One of the worst affected buildings was the central library, which was almost completely burned. Close to the central library, a Yazidi woman, Feryal Sido, is distributing sweets to her friends and fellow students because today is a Yazidi religious occasion. She is sitting with Sunni Muslim and Shiite Muslim students and they appear to be enjoying one another’s company.

But there is also a dark undertone to all of this: There is no doubt that if Sido had been at home when the IS group attacked Yazidi towns in the middle of 2014, she too might have been taken captive and sold into slavery along with thousands of others from her ethno-religious group.

The people in Mosul still lack confidence in Iraq’s social system and there’s no doubt that, despite the university scene, deep down many people here wonder if coexistence is possible in the long term in Iraq.

Some of the teaching staff certainly believe it is.
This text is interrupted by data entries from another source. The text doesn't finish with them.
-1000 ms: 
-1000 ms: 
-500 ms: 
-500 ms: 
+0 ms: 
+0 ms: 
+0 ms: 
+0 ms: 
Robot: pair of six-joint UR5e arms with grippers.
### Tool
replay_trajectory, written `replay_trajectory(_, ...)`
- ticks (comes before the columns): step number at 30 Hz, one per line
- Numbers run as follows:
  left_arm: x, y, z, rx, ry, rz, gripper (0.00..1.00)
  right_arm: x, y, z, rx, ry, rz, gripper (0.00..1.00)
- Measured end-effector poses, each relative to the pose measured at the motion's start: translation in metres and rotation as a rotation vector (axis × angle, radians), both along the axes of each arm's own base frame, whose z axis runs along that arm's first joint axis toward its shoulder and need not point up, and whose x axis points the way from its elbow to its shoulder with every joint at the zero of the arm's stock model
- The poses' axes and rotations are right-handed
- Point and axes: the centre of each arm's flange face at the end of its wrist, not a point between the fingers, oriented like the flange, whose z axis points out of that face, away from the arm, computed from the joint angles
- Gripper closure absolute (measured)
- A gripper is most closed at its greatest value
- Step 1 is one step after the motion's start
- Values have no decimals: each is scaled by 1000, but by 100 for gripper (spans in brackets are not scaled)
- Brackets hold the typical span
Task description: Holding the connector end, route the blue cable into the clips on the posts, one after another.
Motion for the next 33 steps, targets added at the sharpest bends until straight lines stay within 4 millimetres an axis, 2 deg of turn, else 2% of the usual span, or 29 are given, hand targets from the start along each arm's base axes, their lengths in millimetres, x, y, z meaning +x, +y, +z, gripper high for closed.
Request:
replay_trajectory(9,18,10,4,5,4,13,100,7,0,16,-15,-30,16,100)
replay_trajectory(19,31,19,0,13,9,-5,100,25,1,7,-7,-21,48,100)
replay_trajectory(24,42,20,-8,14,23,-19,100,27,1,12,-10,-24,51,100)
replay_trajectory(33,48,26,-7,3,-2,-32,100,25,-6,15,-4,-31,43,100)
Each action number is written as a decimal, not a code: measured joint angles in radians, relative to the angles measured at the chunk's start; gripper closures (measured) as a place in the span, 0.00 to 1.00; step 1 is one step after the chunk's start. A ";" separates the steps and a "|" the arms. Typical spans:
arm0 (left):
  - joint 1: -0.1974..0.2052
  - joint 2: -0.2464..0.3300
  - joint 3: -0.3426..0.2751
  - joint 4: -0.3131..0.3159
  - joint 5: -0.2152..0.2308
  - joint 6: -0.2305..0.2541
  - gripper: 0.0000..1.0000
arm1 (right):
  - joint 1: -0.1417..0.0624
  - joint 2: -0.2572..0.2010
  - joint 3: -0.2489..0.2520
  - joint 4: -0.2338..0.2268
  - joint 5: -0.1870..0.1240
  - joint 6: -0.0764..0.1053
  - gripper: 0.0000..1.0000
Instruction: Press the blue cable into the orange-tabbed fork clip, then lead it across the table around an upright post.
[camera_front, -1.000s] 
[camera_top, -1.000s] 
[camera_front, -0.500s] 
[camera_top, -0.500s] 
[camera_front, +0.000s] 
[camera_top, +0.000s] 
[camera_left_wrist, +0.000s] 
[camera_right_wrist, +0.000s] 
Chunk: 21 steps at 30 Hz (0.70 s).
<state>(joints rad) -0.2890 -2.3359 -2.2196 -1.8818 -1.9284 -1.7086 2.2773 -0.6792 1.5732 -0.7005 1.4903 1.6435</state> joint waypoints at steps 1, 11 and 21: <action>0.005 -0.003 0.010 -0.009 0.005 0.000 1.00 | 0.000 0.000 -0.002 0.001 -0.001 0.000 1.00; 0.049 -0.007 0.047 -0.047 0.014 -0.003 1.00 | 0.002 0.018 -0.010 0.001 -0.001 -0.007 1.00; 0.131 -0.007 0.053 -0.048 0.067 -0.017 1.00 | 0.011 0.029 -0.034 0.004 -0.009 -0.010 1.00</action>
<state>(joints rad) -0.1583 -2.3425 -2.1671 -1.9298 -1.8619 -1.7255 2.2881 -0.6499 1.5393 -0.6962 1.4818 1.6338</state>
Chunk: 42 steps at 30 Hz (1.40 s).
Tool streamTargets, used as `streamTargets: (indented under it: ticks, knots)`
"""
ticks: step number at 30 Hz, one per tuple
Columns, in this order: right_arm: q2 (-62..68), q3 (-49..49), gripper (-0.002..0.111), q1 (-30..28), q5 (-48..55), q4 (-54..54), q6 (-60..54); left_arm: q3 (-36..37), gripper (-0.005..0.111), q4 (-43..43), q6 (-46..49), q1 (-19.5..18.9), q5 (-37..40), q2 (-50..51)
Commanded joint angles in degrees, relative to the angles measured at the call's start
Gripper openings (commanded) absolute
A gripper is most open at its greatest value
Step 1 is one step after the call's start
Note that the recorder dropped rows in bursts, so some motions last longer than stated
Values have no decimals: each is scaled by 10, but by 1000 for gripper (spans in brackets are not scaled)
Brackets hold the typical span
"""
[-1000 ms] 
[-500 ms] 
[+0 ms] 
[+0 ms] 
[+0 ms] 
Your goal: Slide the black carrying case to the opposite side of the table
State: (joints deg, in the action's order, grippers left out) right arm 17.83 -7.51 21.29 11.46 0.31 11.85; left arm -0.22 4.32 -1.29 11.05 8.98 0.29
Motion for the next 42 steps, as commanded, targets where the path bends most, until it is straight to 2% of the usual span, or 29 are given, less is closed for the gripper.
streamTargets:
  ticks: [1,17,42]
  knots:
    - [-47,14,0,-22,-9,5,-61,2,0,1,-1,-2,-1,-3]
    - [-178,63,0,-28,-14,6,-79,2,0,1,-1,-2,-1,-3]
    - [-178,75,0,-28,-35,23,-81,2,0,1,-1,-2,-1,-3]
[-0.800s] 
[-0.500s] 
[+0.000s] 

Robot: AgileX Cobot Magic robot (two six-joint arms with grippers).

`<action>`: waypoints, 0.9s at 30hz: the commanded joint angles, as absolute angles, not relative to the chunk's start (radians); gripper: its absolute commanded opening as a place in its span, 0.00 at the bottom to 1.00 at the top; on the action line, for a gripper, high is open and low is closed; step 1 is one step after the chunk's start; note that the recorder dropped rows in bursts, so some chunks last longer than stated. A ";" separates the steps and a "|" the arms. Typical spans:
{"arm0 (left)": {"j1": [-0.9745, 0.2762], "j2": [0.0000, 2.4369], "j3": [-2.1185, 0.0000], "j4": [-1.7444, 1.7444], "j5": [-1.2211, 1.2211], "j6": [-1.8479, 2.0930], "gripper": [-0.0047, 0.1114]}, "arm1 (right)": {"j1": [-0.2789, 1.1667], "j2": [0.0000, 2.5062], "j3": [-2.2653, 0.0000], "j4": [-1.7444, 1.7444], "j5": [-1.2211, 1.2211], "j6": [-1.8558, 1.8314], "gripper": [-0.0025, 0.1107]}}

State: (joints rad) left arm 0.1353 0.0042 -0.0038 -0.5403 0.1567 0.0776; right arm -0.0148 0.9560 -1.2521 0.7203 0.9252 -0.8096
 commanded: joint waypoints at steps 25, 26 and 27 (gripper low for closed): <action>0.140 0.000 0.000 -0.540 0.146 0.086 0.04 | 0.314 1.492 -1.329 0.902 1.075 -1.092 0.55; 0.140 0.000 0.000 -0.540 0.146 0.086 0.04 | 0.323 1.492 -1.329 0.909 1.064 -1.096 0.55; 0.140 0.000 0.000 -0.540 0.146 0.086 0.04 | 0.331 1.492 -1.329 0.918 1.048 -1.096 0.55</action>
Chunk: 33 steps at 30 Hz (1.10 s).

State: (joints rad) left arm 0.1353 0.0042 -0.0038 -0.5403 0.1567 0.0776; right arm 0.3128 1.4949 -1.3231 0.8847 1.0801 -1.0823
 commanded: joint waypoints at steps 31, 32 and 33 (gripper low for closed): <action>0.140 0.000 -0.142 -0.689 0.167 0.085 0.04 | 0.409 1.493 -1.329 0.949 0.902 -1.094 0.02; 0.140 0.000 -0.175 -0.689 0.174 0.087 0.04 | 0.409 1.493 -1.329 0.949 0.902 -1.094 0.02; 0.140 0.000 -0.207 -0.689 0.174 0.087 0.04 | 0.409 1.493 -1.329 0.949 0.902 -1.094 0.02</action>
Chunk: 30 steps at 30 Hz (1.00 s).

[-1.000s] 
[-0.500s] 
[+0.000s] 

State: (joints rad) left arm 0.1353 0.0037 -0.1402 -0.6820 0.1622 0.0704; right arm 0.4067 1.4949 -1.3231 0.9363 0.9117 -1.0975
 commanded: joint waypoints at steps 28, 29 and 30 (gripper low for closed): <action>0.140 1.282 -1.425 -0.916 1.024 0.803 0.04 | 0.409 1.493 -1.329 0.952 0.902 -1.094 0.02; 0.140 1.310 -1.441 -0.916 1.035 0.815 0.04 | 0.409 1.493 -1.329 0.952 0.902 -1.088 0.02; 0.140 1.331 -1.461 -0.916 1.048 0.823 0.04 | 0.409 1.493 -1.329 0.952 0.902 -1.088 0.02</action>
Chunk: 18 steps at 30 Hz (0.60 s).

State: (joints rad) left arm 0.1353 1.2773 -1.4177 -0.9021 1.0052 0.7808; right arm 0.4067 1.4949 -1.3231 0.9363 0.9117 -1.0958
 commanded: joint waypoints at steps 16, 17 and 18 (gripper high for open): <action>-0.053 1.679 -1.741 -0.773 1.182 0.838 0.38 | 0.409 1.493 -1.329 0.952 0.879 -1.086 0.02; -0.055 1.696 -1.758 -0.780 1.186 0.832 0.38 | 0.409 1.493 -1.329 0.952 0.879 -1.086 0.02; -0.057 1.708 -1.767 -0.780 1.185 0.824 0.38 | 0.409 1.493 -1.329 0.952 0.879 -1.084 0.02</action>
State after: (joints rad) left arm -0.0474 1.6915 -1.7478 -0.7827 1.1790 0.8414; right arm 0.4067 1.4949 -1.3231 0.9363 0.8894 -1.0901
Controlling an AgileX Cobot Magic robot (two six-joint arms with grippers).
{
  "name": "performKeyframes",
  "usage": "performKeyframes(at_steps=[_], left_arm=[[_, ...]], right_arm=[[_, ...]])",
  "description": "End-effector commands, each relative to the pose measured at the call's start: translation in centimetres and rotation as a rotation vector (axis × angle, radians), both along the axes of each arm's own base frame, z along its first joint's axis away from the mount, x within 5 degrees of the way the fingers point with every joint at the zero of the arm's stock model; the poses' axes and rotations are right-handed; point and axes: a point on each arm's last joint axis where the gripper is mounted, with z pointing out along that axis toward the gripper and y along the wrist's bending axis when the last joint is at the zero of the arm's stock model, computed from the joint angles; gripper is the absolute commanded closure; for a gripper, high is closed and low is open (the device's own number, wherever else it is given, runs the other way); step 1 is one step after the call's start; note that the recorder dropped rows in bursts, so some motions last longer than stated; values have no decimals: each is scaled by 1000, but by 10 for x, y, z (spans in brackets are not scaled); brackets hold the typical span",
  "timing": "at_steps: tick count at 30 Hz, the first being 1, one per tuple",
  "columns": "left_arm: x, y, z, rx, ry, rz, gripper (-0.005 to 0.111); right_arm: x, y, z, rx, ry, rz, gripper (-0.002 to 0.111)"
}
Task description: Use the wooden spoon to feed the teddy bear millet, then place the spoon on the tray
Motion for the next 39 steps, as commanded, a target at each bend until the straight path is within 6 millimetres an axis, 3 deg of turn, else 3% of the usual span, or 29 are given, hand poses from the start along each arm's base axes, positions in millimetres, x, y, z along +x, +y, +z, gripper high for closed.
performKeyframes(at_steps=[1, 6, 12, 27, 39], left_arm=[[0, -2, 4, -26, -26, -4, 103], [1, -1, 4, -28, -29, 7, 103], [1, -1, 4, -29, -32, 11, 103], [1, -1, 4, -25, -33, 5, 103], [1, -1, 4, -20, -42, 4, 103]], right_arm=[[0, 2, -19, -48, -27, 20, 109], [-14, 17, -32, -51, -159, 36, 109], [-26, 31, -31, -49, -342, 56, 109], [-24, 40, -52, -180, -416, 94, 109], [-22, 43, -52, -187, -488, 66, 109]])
They see Mosul university as an example of that possibility.

“The diversity here makes the university a fertile environment for the cultivation of peaceful coexistence,” Mahmoud Azzo, a professor of political science at the University of Mosul, told NIQASH. “Universities should never reflect one specific social identity or political ideology. It makes me very happy when I see representatives of the minorities of Ninawa – such as the Yazidis or the Christians – returning to the university. It even seems as though there are more of them now than before.”

Azzo has been putting his philosophy into action. He was one of the university lecturers who took part in a convoy of Mosul men who travelled to Baghdad and Najaf after the IS group was pushed out of his city. The convoy was meant to acknowledge the sacrifices of those who had fought the IS group and to show that not all of the people who lived in the IS-held city were supporters of the extremists.

Azzo has also written a series of articles and given lectures on how to encourage peaceful coexistence in Mosul. There is an increasing amount of these kinds of activities, Azzo adds. “It’s the natural consequence of a post-war period.”

There have been a number of other events, that have included conferences, art exhibitions and seminars and almost all of them have been held in, or on, ruins. While this reporter was visiting the university, another convoy of Mosul locals arrived in the city of Samarra in southern Iraq where the members of the convoy – around 50 students and professors – will take part in celebrations of the victory of the Iraqi army over the IS group and the liberation of Mosul.